Spätestens mit den Büchern von Christopher Clark und Herfried Münkler zum Ersten Weltkrieg hat sich in Deutschland die Deutung der Ursachen und Gründe für den Kriegsbeginn verschoben. Der Historiker Fritz Fischer hatte in seinen Arbeiten der 1960er Jahren dem Deutschen Reich eine Hauptverantwortung zugesprochen. Heute gelten seine Thesen in den Augen der Rezipienten von Clarks und Münklers Büchern als überholt und falsch. Alle beteiligten Großmächte seien Schuld gewesen, dem Deutschen Reich komme keine besondere Verantwortung zu, so deren Sicht. Dr. Annika Mombauer, Senior Lecturer an der Open University in Milton Keynes (Großbritannien), hält dagegen und spricht Berlin und Wien eine Schlüsselrolle in der Julikrise 1914 zu. Wir haben sie dazu befragt.
"Wien und Berlin haben einen europäischen Krieg in Kauf genommen"
L.I.S.A.: Frau Dr. Mombauer, Sie haben sich intensiv mit dem Ausbruch des Ersten Weltkriegs beschäftigt und dazu jüngst unter anderem das Buch „Die Julikrise. Europas Weg in den Ersten Weltkrieg“ geschrieben. War der Erste Weltkrieg vermeidbar? Was hätte passieren müssen, um den Gang in die Katastrophe zu vermeiden?

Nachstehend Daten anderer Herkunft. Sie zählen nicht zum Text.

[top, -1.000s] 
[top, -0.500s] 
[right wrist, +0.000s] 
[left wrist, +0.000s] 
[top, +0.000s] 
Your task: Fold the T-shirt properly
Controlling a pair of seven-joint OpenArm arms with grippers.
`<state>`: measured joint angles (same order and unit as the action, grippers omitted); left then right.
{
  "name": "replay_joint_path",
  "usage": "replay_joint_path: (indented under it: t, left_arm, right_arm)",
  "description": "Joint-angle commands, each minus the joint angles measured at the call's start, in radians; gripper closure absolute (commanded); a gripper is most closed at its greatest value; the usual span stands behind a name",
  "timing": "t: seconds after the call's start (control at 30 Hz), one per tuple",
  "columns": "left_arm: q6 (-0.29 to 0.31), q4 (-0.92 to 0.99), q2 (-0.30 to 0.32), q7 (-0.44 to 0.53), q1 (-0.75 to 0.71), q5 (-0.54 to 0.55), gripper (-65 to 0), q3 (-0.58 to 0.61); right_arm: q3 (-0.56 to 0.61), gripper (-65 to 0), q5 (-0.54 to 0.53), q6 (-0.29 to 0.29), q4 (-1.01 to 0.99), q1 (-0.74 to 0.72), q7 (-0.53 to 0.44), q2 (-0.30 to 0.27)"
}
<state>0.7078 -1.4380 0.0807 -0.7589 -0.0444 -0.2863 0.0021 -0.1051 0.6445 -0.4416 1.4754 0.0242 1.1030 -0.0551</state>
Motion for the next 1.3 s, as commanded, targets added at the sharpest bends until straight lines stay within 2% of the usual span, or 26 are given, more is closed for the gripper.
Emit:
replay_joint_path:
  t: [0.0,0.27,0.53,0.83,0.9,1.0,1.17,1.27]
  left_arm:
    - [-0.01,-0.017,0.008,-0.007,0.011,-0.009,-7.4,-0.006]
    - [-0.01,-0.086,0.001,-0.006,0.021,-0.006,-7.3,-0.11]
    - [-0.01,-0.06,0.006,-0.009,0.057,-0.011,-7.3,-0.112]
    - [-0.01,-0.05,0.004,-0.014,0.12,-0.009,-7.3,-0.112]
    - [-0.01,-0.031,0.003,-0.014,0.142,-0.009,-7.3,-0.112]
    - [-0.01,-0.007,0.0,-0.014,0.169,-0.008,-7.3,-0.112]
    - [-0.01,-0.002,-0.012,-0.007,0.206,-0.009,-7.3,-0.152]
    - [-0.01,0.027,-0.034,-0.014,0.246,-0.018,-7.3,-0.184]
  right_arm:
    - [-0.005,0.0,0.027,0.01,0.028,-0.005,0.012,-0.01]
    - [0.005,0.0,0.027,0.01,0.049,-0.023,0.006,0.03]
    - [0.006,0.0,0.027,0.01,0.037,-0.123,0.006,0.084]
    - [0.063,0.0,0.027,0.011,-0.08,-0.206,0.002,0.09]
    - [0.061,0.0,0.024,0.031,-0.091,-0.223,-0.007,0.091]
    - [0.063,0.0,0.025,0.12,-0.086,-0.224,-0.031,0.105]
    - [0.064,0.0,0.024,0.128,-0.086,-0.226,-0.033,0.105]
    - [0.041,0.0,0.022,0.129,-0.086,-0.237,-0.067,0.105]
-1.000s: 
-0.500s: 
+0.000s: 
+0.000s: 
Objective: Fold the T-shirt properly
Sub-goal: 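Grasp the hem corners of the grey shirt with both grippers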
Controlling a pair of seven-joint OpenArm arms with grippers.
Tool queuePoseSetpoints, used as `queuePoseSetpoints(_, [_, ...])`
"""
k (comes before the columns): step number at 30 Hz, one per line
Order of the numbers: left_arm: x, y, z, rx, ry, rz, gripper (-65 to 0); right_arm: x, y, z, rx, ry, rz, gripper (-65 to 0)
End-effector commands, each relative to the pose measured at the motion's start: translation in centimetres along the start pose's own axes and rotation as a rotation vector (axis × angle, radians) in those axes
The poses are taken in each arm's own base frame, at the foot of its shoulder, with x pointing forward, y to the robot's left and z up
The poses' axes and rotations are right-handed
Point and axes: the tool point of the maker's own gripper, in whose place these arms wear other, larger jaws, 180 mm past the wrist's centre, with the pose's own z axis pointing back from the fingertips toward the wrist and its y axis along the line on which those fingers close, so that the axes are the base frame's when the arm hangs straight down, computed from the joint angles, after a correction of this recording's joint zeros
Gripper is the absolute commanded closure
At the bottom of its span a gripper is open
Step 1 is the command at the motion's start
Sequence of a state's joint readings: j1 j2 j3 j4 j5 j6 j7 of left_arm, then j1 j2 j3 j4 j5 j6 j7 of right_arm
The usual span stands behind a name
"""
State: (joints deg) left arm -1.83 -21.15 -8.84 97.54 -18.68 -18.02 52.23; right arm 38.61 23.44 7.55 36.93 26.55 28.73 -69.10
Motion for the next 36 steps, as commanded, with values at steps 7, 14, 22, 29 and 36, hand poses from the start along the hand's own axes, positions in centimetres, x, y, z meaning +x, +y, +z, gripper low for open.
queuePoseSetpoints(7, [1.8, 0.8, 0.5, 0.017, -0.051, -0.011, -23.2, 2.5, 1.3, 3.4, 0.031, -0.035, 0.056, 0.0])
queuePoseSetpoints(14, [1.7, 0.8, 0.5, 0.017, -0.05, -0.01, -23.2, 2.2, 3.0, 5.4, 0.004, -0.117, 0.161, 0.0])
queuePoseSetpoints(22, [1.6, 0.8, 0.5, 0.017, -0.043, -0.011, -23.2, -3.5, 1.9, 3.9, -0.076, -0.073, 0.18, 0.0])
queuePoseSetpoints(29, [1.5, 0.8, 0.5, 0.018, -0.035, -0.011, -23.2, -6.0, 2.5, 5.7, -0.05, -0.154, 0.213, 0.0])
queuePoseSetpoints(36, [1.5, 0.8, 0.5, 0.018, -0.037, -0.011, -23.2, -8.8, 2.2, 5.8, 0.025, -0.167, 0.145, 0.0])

Dr. Mombauer: Das sind natürlich Riesenfragen, und sie gehen direkt an der Kern der Sache: um beurteilen zu können, ob der Erste Weltkrieg vermeidbar war, muss man die ‚Kriegsschuldfrage‘ stellen. Um es zunächst mal ganz klar zu sagen: ja, der Weltkrieg war 1914 vermeidbar. Er musste so nicht zwangsläufig ausbrechen, man hätte im Juli 1914 eine friedliche Lösung für die letzte große internationale Krise der europäischen Diplomatie finden können. Und es gab in der Tat genügend Versuche, diesen Krieg zu vermeiden. So wollte z.B. der britische Staatssekretär Sir Edward Grey den Streit zwischen Österreich-Ungarn und Serbien mit einer internationalen Konferenz beilegen, und hat dies in der Julikrise mehrmals vorgeschlagen. Auf diese Weise hatte man zuvor schon manche europäische Krise beigelegt. Aber das ‚internationale Konzert Europas‘ konnte nur dann funktionieren, wenn eben alle daran interessiert waren, diesen Krieg zu vermeiden. Und das war leider 1914 nicht der Fall. Wäre man in Wien und in Berlin vor einem Krieg noch einmal zurückgeschreckt, wäre aus der Krise kein Weltkrieg geworden. Dort aber wurde in den ersten Julitagen die Entscheidung getroffen, einen Krieg im Balkan vom Zaun zu brechen, welcher – so nahm man in Kauf – sehr wahrscheinlich in einen europäischen Krieg ausarten würde. Die Möglichkeit einer diplomatischen Beilegung der durch die Ermordung Franz Ferdinands ausgelösten Krise erschien den Entscheidungsträgern in Wien zum Beispiel keineswegs erstrebenswert; man empfand die Vorstellung als ‚odiös‘. Das Risiko eines europäischen Krieges war man bereit in Kauf zu nehmen. In den anderen Regierungen konnte man auf diese Entscheidung nur reagieren, nicht aber die Krise wirklich beeinflussen.